▶ **Prompt**
Return every line of the listing exactly as written.

Material provided START

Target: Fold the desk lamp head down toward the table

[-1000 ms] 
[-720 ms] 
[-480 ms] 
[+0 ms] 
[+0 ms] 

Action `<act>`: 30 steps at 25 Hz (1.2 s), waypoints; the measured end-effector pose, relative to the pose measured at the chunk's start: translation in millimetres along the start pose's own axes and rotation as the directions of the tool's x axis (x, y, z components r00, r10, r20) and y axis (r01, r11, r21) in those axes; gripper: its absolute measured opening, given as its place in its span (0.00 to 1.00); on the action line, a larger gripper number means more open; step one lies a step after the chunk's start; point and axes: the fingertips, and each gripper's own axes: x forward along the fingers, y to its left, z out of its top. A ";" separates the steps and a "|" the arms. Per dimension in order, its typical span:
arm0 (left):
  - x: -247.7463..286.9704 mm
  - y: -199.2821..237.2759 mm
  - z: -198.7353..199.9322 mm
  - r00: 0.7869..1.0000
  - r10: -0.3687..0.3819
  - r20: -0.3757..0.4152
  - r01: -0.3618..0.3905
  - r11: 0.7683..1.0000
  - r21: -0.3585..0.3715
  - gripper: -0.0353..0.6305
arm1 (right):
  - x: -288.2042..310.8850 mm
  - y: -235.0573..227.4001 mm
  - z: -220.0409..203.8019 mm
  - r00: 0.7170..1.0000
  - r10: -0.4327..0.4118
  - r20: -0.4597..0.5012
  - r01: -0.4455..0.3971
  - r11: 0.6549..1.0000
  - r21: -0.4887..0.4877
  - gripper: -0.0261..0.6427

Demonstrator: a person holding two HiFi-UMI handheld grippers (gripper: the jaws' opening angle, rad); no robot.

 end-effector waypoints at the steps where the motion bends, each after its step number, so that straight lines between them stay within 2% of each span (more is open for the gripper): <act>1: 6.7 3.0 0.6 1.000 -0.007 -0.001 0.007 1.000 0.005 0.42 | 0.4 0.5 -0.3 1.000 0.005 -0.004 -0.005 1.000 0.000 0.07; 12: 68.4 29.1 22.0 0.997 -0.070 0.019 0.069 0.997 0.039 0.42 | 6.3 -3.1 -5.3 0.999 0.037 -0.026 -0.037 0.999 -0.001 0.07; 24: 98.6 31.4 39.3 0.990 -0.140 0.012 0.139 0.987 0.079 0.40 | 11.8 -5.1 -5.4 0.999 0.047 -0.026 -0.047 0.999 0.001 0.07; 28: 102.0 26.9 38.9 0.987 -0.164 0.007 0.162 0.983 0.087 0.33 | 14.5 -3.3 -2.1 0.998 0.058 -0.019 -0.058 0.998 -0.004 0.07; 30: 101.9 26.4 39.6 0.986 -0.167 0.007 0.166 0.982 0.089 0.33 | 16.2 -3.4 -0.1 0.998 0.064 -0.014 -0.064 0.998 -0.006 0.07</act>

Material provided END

▶ **Written solution**
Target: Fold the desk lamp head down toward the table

[-1000 ms] 
[-720 ms] 
[-480 ms] 
[+0 ms] 
[+0 ms] 

Action `<act>`: 30 steps at 25 Hz (1.2 s), waypoints; the measured end-effector pose, relative to the pose measured at the chunk's start: translation in millimetres along the start pose's own axes and rotation as the directions of the tool's x axis (x, y, z components r00, r10, r20) and y axis (r01, r11, r21) in those axes; gripper: its absolute measured opening, given as its place in its span (0.00 to 1.00); on the action line, a larger gripper number means more open; step one lies a step after the chunk's start; point and axes: the fingertips, and each gripper's own axes: x forward along the fingers, y to its left, z out of its top. A ";" separates the steps and a "|" the arms. Per dimension in order, its typical span:
arm0 (left):
  - x: -247.7463..286.9704 mm
  - y: -199.2821..237.2759 mm
  - z: -198.7353..199.9322 mm
  - r00: 0.7869..1.0000
  - r10: -0.3687..0.3819
  - r20: -0.3757..0.4152
  - r01: -0.3618..0.3905
  - r11: 0.7683..1.0000
  - r21: -0.3585..0.3715
  - gripper: -0.0353..0.6305
arm1 (right):
  - x: -288.2042..310.8850 mm
  - y: -235.0573..227.4001 mm
  - z: -220.0409..203.8019 mm
  - r00: 0.7170..1.0000
  - r10: -0.4327..0.4118
  - r20: -0.4597..0.5012
  - r01: -0.4455..0.3971
  - r11: 0.6549..1.0000
  - r21: -0.4887..0.4877
  - gripper: -0.0261..0.6427

Demonstrator: a person holding two HiFi-UMI handheld grippers (gripper: the jaws' opening angle, rad); no robot.

 end-effector waypoints at the steps where the motion bends, each after its step number, so that straight lines between them stay within 2% of each span (more is open for the gripper): <act>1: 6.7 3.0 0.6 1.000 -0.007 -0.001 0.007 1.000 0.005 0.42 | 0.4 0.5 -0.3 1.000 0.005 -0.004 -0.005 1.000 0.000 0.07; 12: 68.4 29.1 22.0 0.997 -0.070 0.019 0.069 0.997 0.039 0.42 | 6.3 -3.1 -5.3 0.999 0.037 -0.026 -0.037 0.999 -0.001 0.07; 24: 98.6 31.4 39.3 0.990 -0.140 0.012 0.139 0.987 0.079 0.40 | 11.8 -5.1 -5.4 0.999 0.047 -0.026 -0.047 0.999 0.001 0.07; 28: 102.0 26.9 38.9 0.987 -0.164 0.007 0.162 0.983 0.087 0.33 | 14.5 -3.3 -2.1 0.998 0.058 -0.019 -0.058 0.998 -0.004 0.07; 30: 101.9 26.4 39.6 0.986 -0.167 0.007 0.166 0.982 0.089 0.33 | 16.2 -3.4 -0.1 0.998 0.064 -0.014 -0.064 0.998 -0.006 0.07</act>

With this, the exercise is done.